Caribou Bioscience’s CEO on CRISPR’s legal and ethical challenges

Caribou Bioscience co-founder and CEO Rachel Haurwitz joined us onstage at Disrupt this morning to help unpack some of the myriad complexities around her company’s pioneering work in the field of CRISPR biology. The gene editing tool has been the source of tremendous excitement over the last several years for its potential to help science hack everything from disease to food supply.

But along with all of that potential comes some key questions around ethics and a protracted legal battle around precisely who invented — and therefore owns the rights to — the technology. Caribou is one of the key groups claiming to have a place in that invention, courtesy of the pioneering work by Haurwitz’s co-founder Jennifer Doudna, who played a key role in helping to develop the technologies around CRISPR early in the process.

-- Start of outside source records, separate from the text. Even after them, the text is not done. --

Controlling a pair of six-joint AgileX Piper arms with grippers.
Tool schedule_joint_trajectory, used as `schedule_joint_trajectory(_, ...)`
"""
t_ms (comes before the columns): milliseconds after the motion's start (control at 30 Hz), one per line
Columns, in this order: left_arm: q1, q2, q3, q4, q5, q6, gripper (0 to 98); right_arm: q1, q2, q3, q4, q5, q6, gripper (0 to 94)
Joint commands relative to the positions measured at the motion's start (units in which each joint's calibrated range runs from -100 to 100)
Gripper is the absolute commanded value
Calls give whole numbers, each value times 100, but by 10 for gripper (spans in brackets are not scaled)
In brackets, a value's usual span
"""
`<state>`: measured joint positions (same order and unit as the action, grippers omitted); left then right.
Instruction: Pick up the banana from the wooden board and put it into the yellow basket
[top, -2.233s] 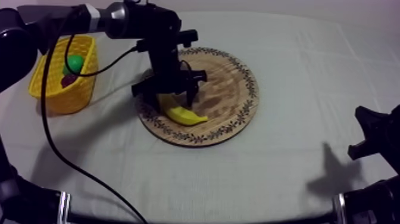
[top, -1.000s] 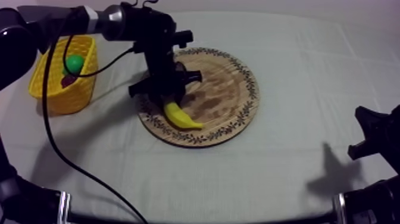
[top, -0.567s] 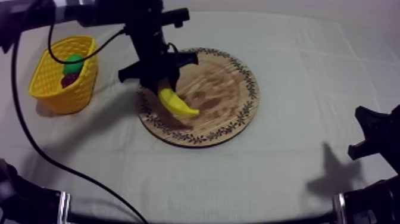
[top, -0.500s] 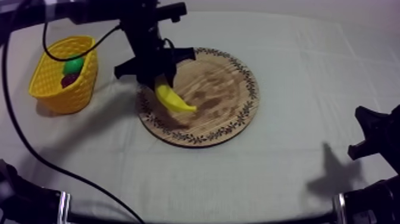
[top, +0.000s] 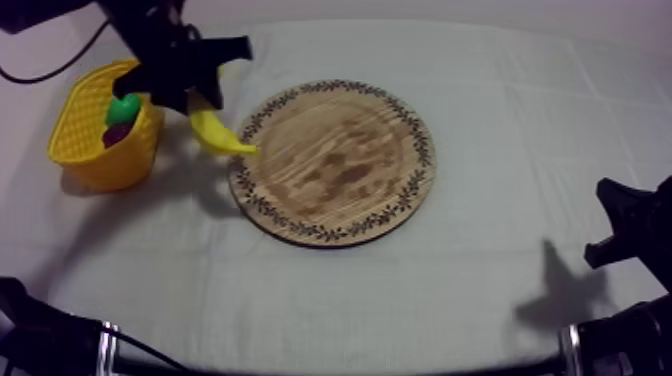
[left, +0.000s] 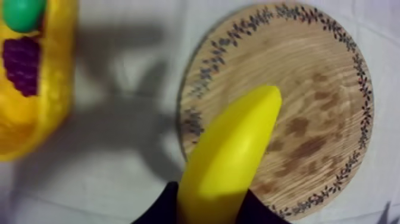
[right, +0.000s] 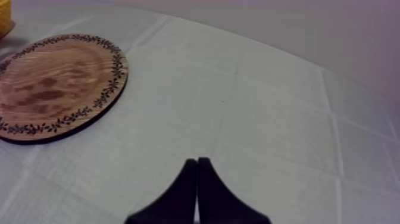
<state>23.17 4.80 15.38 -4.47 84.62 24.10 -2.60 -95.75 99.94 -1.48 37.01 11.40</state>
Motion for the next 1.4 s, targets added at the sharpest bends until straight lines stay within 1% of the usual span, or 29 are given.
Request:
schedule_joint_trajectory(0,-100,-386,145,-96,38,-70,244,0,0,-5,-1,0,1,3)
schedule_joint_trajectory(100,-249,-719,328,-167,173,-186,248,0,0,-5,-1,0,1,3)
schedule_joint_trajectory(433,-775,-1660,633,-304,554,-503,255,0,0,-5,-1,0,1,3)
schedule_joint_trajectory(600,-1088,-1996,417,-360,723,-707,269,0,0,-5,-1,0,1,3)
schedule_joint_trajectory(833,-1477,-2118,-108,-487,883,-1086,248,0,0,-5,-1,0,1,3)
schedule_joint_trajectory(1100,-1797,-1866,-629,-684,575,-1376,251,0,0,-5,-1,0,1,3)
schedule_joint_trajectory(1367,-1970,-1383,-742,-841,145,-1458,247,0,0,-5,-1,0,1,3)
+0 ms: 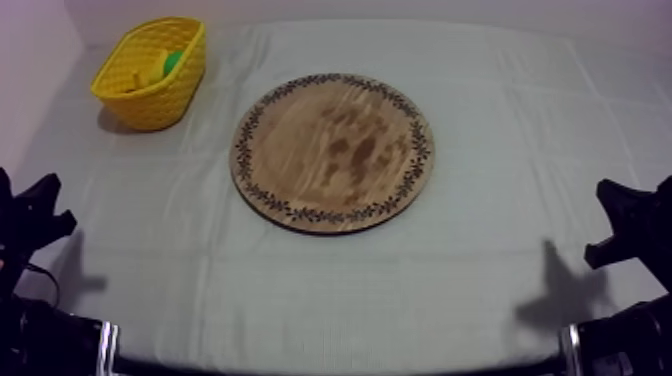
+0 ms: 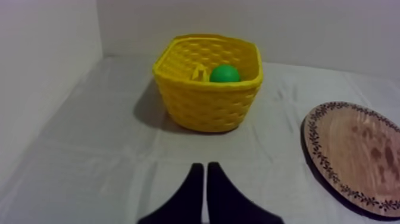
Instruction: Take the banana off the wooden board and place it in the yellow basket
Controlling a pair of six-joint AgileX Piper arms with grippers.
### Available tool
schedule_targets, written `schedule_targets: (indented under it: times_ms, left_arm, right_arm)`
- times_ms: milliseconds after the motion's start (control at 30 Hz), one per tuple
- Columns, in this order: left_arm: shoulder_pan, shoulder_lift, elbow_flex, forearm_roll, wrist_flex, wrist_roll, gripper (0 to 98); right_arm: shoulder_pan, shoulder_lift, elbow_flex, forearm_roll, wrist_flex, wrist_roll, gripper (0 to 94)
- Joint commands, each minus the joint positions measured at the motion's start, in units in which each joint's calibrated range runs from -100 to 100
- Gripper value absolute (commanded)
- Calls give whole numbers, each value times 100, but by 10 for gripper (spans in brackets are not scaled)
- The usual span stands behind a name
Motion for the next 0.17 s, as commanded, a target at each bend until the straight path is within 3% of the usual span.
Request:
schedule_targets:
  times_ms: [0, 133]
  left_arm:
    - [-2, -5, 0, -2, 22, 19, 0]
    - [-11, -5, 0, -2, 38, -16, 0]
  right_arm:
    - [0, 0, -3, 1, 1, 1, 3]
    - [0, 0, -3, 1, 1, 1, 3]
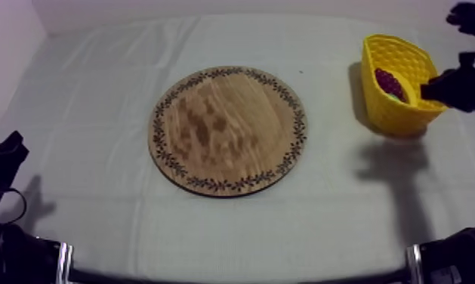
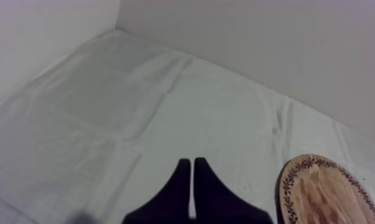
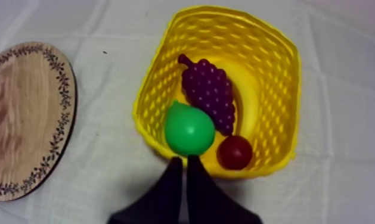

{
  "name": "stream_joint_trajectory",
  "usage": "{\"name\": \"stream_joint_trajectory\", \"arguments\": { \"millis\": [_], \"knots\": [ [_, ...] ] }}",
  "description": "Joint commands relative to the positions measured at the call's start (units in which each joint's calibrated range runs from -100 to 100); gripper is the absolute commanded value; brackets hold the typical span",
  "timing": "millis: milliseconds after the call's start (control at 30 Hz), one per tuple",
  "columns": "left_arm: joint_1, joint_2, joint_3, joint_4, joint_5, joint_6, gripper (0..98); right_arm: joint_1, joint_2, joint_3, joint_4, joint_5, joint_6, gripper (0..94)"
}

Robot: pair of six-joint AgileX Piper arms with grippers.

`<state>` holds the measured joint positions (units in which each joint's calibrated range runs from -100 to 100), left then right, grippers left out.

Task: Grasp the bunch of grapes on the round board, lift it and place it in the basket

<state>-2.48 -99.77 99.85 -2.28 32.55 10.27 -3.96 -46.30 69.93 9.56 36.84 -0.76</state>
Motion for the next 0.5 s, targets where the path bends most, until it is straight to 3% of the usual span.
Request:
{"name": "stream_joint_trajectory", "arguments": {
  "millis": [0, 100, 267, 367, 467],
  "knots": [
    [0.0, 0.0, 0.0, 0.01, 0.0, 0.0, 0.0, -0.6, -8.9, 11.4, -6.7, -6.7, 2.0, 0.3],
    [0.0, 0.0, 0.0, 0.01, 0.0, 0.0, 0.0, -2.0, -14.0, 17.5, -7.8, -9.4, 1.5, 0.3],
    [0.0, 0.0, 0.0, 0.01, 0.0, 0.0, 0.0, -3.2, -23.6, 26.5, -12.6, -9.8, 2.4, 0.3],
    [0.0, 0.0, 0.0, 0.01, 0.0, 0.0, 0.0, -4.3, -30.1, 28.4, -12.2, -6.1, -0.9, 0.3],
    [0.0, 0.0, 0.0, 0.01, 0.0, 0.0, 0.0, -5.7, -35.7, 28.8, -11.6, -3.1, -1.6, 0.3]
  ]
}}
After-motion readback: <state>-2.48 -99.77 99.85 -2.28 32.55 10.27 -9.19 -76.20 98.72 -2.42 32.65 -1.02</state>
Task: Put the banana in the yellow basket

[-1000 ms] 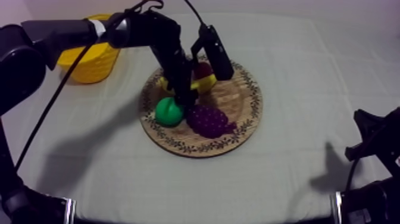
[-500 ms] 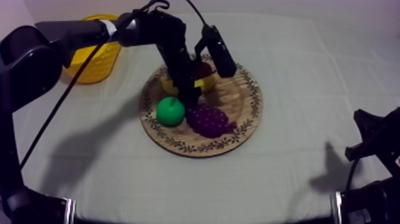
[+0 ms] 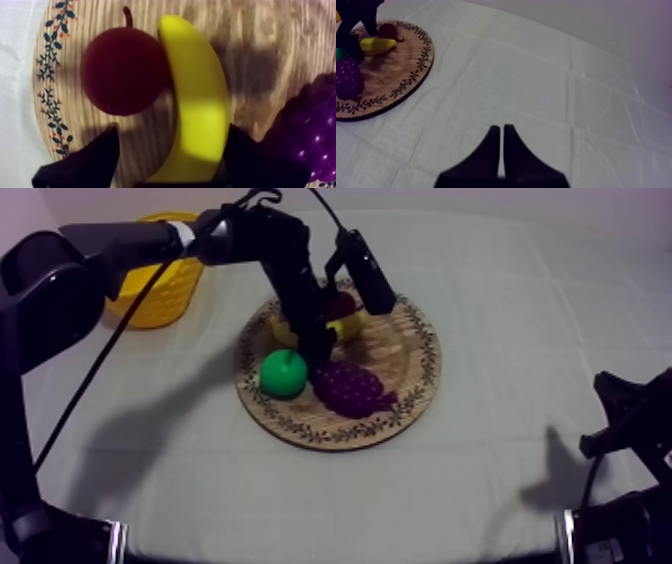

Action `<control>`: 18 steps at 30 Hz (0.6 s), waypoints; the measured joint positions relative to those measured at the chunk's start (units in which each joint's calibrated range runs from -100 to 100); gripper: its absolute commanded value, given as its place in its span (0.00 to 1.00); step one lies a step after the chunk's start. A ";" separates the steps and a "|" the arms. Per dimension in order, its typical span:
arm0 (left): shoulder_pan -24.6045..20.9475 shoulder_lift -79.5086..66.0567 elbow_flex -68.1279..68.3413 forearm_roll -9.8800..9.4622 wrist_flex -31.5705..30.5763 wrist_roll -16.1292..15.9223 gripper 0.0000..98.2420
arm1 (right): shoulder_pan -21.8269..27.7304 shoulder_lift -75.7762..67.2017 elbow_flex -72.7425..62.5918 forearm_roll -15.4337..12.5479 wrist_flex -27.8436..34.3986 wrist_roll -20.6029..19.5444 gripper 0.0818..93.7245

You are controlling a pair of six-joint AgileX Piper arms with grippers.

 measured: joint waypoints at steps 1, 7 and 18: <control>0.00 0.00 0.01 -0.06 0.00 0.03 0.75 | 0.00 0.00 0.00 0.00 0.00 0.00 0.00; -0.07 -0.73 1.01 -0.08 -0.66 -0.31 0.76 | 0.04 0.00 0.00 0.00 0.00 0.00 0.00; -0.64 -0.79 1.16 -0.15 -0.19 0.40 0.69 | 0.04 0.00 0.00 0.00 0.00 0.00 0.00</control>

CRISPR works by essentially serving a part of “molecular scissors,” in Haurwitz’s words, using a protein called Cas9 to edit genes. The work of Caribou and other CRISPR-centric companies is still very much in the early stages, but the potential of the technology is enormous.

“I think there’s a lot of enthusiasm and excitement and I think a lot of that is centered around the human therapeutic applications,” said Haurwitz. “There’s tremendous potential to treat and possibly cure genetic diseases using this technology, and to treat cancer in new ways. I think people are, by and large, excited about this technology and are participating in a lot of technologies around how to use this technology in foods.”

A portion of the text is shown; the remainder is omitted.